### Your assignment
Below are entries to be transcribed exactly; exclude the pictures from the copy.

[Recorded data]
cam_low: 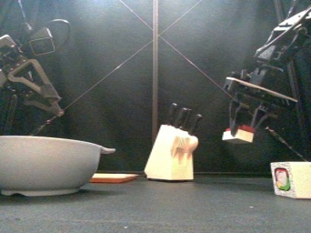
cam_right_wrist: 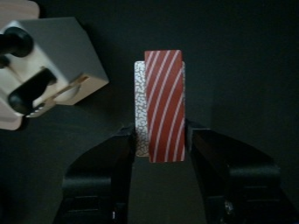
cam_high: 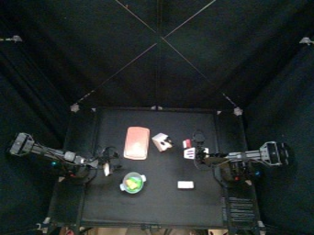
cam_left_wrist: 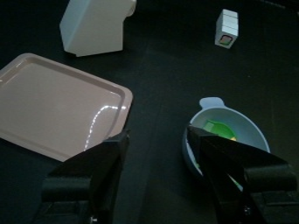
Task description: Put salmon sushi right of holder
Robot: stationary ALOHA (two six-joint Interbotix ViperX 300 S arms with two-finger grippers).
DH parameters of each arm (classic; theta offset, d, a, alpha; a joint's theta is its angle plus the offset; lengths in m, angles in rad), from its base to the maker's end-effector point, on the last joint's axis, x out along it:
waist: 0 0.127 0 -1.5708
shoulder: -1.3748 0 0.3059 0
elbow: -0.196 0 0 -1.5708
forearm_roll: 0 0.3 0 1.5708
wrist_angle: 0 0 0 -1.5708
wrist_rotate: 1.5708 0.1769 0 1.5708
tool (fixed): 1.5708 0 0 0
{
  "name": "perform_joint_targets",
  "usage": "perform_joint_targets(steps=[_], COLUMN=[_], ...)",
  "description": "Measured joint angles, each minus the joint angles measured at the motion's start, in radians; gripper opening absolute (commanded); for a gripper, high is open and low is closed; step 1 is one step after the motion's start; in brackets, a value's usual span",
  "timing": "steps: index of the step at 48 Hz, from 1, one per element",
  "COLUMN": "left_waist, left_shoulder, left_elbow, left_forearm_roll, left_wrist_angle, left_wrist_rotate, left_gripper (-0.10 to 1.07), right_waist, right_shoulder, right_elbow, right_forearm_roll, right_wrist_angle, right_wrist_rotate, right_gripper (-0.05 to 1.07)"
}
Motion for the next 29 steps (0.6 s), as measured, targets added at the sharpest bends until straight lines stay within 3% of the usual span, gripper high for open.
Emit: perform_joint_targets(steps=[14,29], left_waist=[-0.002,-0.002], left_shoulder=[0.000,0.000], left_elbow=[0.002,0.002], left_forearm_roll=[0.002,0.002], left_wrist_angle=[0.000,0.000], left_wrist_rotate=[0.000,0.000], left_gripper=[0.90,0.90], right_waist=[-0.044,-0.063], right_shoulder=[0.130,0.178], right_elbow=[-0.029,-0.037], right_forearm_roll=[0.006,0.005], right_wrist_angle=[-0.011,-0.035], right_wrist_rotate=[0.000,-0.006], right_gripper=[0.59,0.67])
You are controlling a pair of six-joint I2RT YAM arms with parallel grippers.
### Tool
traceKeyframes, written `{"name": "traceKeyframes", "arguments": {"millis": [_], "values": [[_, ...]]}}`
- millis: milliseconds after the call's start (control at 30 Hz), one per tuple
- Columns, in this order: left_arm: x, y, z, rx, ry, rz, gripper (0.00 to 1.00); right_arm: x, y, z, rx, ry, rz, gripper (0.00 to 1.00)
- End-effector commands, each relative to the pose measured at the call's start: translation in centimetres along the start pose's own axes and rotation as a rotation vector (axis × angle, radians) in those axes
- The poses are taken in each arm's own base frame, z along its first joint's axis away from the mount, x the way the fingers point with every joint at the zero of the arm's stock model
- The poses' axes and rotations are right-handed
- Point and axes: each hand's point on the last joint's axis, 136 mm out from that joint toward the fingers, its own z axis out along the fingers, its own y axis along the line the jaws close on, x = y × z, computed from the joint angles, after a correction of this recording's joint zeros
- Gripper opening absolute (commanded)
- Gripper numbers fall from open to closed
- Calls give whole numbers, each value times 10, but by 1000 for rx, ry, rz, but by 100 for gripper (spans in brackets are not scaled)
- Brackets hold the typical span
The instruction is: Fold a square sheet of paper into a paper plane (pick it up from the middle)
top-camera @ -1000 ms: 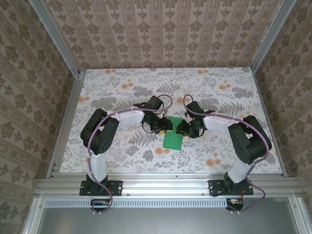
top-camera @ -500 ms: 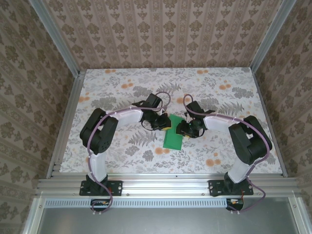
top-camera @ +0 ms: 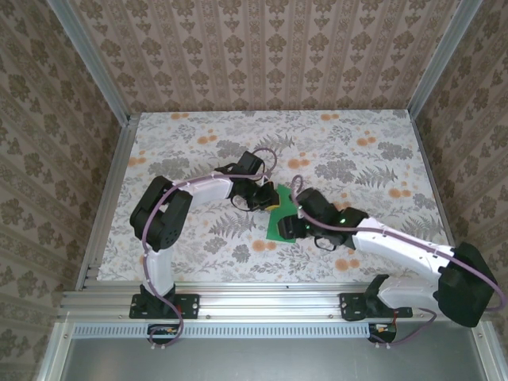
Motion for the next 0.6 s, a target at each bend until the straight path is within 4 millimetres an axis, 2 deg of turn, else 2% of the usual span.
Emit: {"name": "traceKeyframes", "arguments": {"millis": [0, 167, 300, 367, 567], "values": [[-1, -9, -4, 10, -3, 6, 9, -2, -12, 7, 213, 4, -155, 64], [0, -8, -2, 5, -1, 4, 9, -3, 4, 25, 299, 33, -263, 65], [1, -8, -2, 4, 5, 6, 9, -6, 7, 35, 356, 39, -303, 64], [2, -6, -1, 1, 5, 4, 10, -1, 6, 37, 374, 70, -326, 63], [1, -8, -2, 2, 4, 9, 10, 2, 3, 42, 423, 89, -362, 53]]}}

### Answer to the problem
cam_low: 
cam_right_wrist: 
cam_high: 
cam_left_wrist: 
Task description: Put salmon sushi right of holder
Robot: stationary ALOHA (two six-joint Interbotix ViperX 300 S arms with two-finger grippers).
DH parameters of each arm (classic; theta offset, d, a, alpha; a joint's theta is its angle plus the offset; lengths in m, angles in rad), from its base to the maker's end-effector point, on the last joint's axis, x out along it:
waist: 0 0.127 0 -1.5708
shoulder: -1.3748 0 0.3059 0
elbow: -0.196 0 0 -1.5708
forearm_roll: 0 0.3 0 1.5708
wrist_angle: 0 0 0 -1.5708
wrist_rotate: 1.5708 0.1769 0 1.5708
tool (fixed): 1.5708 0 0 0
{
  "name": "perform_joint_targets",
  "usage": "perform_joint_targets(steps=[_], COLUMN=[_], ...)",
  "description": "Measured joint angles, each minus the joint angles measured at the motion's start, in radians; gripper opening absolute (commanded); for a gripper, high is open and low is closed; step 1 is one step after the motion's start; in brackets, a value's usual span",
  "timing": "steps: index of the step at 48 Hz, from 1, one per element",
  "COLUMN": "left_waist, left_shoulder, left_elbow, left_forearm_roll, left_wrist_angle, left_wrist_rotate, left_gripper (-0.10 to 1.07), right_waist, right_shoulder, right_elbow, right_forearm_roll, right_wrist_angle, right_wrist_rotate, right_gripper (-0.05 to 1.07)"
}
Motion for the next 29 steps (0.6 s), as measured, targets added at the sharpest bends until straight lines stay within 3% of the usual span, gripper high for open.
Emit: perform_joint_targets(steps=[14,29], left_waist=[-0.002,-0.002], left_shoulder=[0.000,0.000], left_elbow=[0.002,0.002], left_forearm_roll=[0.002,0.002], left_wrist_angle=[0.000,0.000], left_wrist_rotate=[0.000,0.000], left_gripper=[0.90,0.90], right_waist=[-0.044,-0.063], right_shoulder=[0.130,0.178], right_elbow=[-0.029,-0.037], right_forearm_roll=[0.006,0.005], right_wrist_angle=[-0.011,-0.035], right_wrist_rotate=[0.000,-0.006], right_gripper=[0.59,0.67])
You are controlling a pair of six-joint I2RT YAM arms with parallel grippers.
### Tool
traceKeyframes, written `{"name": "traceKeyframes", "arguments": {"millis": [_], "values": [[_, ...]]}}`
- millis: milliseconds after the call's start (control at 30 Hz), one per tuple
- Columns, in this order: left_arm: x, y, z, rx, ry, rz, gripper (0.00 to 1.00); right_arm: x, y, z, rx, ry, rz, gripper (0.00 to 1.00)
- End-effector commands, each relative to the pose measured at the call's start: translation in centimetres along the start pose's own axes and rotation as a rotation vector (axis × angle, radians) in those axes
- The poses are taken in each arm's own base frame, z along its first joint's axis away from the mount, x the way the fingers point with every joint at the zero of the arm's stock model
- The poses' axes and rotations are right-handed
- Point and axes: each hand's point on the last joint's axis, 136 mm out from that joint toward the fingers, its own z axis out along the fingers, its own y axis along the line the jaws close on, x = y × z, computed from the joint angles, after a correction of this recording's joint zeros
- Gripper opening absolute (commanded)
- Gripper numbers fall from open to closed
- Calls give whole numbers, each value times 10, but by 1000 for rx, ry, rz, but by 100 for gripper (spans in brackets are not scaled)
- Brackets hold the typical span
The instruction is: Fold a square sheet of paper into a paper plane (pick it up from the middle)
top-camera @ -1000 ms: 
top-camera @ -500 ms: 
top-camera @ +0 ms: 
Motion for the next 0.6 s, a target at each bend until the straight path is within 4 millimetres an axis, 2 deg of turn, else 2% of the usual span.
Emit: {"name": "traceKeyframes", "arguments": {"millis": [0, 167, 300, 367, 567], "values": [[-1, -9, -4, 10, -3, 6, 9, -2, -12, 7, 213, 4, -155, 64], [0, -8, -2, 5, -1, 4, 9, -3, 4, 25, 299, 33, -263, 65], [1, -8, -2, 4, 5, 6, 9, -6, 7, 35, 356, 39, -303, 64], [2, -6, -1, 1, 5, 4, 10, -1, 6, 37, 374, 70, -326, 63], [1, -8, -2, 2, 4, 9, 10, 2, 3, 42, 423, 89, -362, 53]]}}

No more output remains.